Thursday, 15 December 2011

#42: Cry Baby Cry

While perhaps I should have seen this coming and thus was not totally unexpected, I am saddened to report that I am placing myself on the DL temporarily. For those who don't follow professional sports, DL stands for "Disabled List' (how they get away with calling it that, I have no idea?!). Ultimately this means that I am injured!

Yup, I am currently (like right now!) feeling extreme discomfort in my right ankle and have been for the past 2 days. I'm not entirely sure what the injury is, but it seems fairly serious judging by the amount of pain and discomfort. I'm self-diagnosing it to be a bruised, or dare I say broken (meaning a stress fracture) talus (Latin for ankle; a bone in the foot that together with the tibia and fibula makes the ankle joint). This would be particularly bad news because due to an unusual (retrograde) supply of blood, it is an area that requires increased time to heal.

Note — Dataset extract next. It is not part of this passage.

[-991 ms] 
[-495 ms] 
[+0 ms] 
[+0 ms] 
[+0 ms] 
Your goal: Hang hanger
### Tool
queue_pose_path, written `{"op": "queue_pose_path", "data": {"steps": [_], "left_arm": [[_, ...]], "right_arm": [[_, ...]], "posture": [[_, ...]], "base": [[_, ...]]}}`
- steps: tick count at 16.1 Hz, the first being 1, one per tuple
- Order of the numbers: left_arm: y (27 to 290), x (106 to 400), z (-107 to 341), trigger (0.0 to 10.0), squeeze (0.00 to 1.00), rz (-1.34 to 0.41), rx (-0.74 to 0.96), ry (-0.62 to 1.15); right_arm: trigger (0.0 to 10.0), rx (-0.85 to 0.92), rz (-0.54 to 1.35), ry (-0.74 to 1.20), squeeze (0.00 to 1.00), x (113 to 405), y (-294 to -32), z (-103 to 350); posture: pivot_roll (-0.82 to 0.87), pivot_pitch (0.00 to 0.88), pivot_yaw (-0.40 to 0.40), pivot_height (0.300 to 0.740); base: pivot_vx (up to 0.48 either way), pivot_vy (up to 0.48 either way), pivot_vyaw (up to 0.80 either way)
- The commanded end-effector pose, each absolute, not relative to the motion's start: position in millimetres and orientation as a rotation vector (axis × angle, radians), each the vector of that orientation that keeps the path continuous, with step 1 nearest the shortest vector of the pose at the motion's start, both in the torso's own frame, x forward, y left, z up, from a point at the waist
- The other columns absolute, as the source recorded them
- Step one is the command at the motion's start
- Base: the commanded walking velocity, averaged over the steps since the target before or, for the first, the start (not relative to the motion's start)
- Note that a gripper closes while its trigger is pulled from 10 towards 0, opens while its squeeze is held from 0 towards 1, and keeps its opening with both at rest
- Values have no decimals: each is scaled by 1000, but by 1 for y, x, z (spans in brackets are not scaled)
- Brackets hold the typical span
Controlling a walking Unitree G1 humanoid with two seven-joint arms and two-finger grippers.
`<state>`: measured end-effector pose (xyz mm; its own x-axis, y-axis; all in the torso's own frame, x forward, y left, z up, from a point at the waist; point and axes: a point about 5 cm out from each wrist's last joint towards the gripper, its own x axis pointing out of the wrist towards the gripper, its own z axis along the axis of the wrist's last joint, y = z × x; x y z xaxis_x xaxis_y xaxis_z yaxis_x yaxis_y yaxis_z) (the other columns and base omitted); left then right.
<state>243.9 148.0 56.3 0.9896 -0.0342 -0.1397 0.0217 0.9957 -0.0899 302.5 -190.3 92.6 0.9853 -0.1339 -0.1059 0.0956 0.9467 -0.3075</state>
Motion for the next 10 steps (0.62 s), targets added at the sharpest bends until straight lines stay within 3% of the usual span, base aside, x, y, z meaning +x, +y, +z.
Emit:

Left - from below: Right - from above. Bones of human tarsus (the foot!). A - Calcaneus. B - Talus (the one I'm concerned about). C - Cuboid. D - Navicular. E, F, G - Cuneiform bones

I am planning to take about a week completely off of running and instead hope to maintain CV fitness via cycling (which I loathe) because I find water running to be ridiculous. I am also thinking this will be a good emotional/mental break from the rigors of training from which I never seem to be able to fully abstain.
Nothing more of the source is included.